For a completely functional NM restart, YARN relies on any auxiliary service
configured to also support recovery. This usually includes (1) avoiding usage
of ephemeral ports so that previously running clients (in this case, usually
containers) are not disrupted after restart and (2) having the auxiliary
service itself support recoverability by reloading any previous state when
NodeManager restarts and reinitializes the auxiliary service.

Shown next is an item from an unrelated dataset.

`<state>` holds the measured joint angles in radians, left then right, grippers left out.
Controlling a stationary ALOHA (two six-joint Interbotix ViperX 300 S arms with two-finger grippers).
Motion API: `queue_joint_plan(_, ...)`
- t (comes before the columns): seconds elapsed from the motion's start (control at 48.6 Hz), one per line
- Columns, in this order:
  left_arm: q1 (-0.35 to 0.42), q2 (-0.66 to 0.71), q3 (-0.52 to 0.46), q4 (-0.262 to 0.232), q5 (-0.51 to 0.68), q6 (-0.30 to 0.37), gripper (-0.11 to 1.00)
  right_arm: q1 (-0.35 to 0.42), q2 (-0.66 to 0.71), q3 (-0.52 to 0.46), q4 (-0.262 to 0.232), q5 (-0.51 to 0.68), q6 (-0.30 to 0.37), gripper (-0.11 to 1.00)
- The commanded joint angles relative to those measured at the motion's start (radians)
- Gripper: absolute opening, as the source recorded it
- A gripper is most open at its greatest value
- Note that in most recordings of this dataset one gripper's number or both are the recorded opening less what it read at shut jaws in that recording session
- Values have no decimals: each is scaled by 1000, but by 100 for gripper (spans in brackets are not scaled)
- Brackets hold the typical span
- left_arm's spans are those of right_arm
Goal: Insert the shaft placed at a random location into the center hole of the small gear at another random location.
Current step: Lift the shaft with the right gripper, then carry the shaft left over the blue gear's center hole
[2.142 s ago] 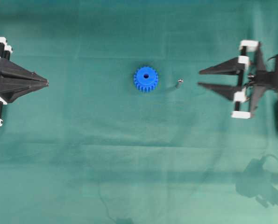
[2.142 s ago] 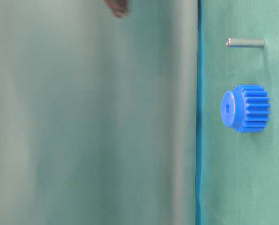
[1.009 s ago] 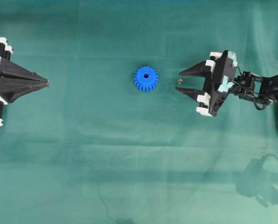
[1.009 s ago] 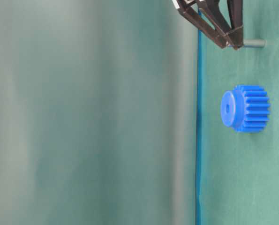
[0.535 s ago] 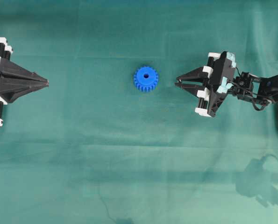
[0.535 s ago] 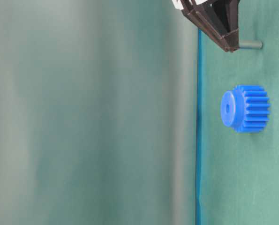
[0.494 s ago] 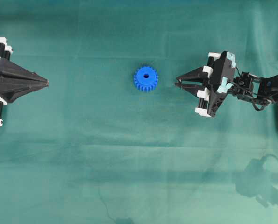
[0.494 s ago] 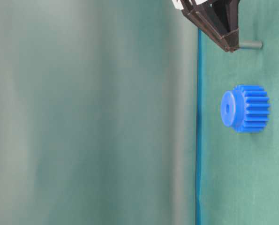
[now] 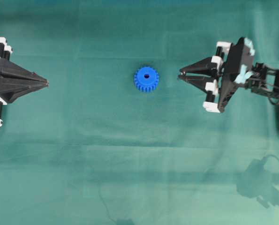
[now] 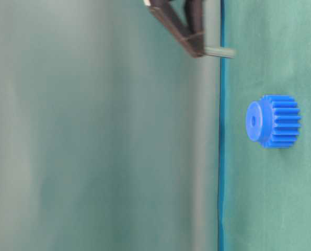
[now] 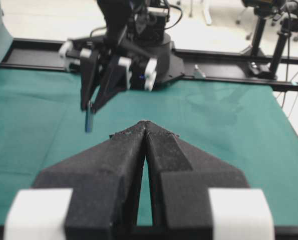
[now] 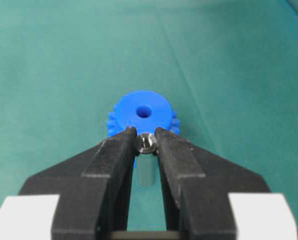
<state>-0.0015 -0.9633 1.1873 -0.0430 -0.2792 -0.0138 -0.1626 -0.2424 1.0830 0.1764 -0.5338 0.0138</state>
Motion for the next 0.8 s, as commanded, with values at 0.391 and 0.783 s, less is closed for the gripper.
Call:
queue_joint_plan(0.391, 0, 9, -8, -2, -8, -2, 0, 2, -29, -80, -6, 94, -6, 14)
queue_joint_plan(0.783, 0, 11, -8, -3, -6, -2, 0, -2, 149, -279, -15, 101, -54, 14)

A simple example for the above is the auxiliary service 'ShuffleHandler' for
MapReduce (MR). ShuffleHandler respects the above two requirements already,
so users/admins don't have do anything for it to support NM restart: (1) The
configuration property <<mapreduce.shuffle.port>> controls which port the
ShuffleHandler on a NodeManager host binds to, and it defaults to a
non-ephemeral port. (2) The ShuffleHandler service also already supports
recovery of previous state after NM restarts.